Logo Redesign
CAC-ACCR Rebranding & Marketing Materials
Client
Canadian Association for Conservation of Cultural Property (CAC-ACCR)
Industry
Non-profit / Cultural Heritage
My Role
Lead Designer / Creative Strategist
Location
Canada
The Project
CAC-ACCR is a national non-profit organization representing conservators across an unusually broad range of disciplines, including paintings, textiles, archaeological materials, architectural heritage, and more.
The organization’s existing logo no longer reflected the breadth, sophistication, or professional standing of its membership. The new identity needed to feel relevant to every member, regardless of specialty, while functioning as a fully bilingual brand system where English and French applications carried equal visual weight.
This was not simply a logo refresh. It was a strategic identity project for a national organization with a complex audience, a bilingual communications mandate, and a strong need for visual inclusivity.

Original Logo

New Logo
The Thinking
The central design challenge was inclusion at the identity level.
Any symbol tied too closely to one discipline, material, or conservation specialty risked excluding part of the membership. A paintbrush, textile reference, artifact shape, or architectural detail might have represented one group clearly while leaving others feeling secondary.
The solution was to make multiplicity the concept itself.
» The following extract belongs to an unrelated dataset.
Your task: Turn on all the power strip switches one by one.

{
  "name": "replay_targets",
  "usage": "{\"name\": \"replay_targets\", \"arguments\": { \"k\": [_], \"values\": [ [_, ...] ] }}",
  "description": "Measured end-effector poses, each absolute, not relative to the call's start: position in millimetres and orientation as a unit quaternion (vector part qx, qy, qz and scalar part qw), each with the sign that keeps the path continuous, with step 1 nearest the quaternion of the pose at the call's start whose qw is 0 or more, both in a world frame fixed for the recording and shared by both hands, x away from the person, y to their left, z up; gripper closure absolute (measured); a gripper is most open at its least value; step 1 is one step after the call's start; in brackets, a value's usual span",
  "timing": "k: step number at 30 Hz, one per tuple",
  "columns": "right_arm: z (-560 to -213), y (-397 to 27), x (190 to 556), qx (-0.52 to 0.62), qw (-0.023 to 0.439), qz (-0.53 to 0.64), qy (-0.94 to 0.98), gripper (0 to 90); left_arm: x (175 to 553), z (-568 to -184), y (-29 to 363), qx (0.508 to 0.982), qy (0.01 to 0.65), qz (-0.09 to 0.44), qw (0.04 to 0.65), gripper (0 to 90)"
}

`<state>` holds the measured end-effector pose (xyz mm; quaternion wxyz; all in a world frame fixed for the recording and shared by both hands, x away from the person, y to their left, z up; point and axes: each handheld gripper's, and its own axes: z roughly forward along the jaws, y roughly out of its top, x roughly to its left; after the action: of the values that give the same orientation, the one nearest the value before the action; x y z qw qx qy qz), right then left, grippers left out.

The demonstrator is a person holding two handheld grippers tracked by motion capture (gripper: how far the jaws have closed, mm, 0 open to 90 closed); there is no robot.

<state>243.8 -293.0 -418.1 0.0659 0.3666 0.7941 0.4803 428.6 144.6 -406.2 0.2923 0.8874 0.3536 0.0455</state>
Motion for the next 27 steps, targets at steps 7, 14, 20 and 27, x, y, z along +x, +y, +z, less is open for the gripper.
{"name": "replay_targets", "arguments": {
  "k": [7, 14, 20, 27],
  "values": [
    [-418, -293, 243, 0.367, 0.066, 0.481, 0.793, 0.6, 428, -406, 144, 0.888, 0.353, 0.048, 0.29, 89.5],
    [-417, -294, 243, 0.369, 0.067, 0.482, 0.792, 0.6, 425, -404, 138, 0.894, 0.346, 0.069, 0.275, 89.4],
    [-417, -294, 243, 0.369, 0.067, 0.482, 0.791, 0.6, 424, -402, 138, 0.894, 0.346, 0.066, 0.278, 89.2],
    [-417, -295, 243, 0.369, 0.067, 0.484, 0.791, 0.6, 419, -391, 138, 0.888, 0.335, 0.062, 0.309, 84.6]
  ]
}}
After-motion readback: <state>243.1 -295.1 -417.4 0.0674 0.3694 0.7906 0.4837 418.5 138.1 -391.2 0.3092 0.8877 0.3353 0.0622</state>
Fragmented colour shards enclosed within a circle became a way to represent many disciplines held together within one unified professional community. The mark suggests range, precision, and shared purpose without privileging one conservation specialty over another.
The bilingual logo system required careful planning from the outset. French and English text can vary significantly in length, creating spatial challenges in a mark that needs to feel balanced and intentional in both languages. The identity system was built to account for those differences from the beginning, rather than treating the French version as a secondary adaptation.
That consideration shaped the structure of the logo suite and supporting materials, ensuring the brand could work consistently across publications, conference materials, digital assets, and annual communications.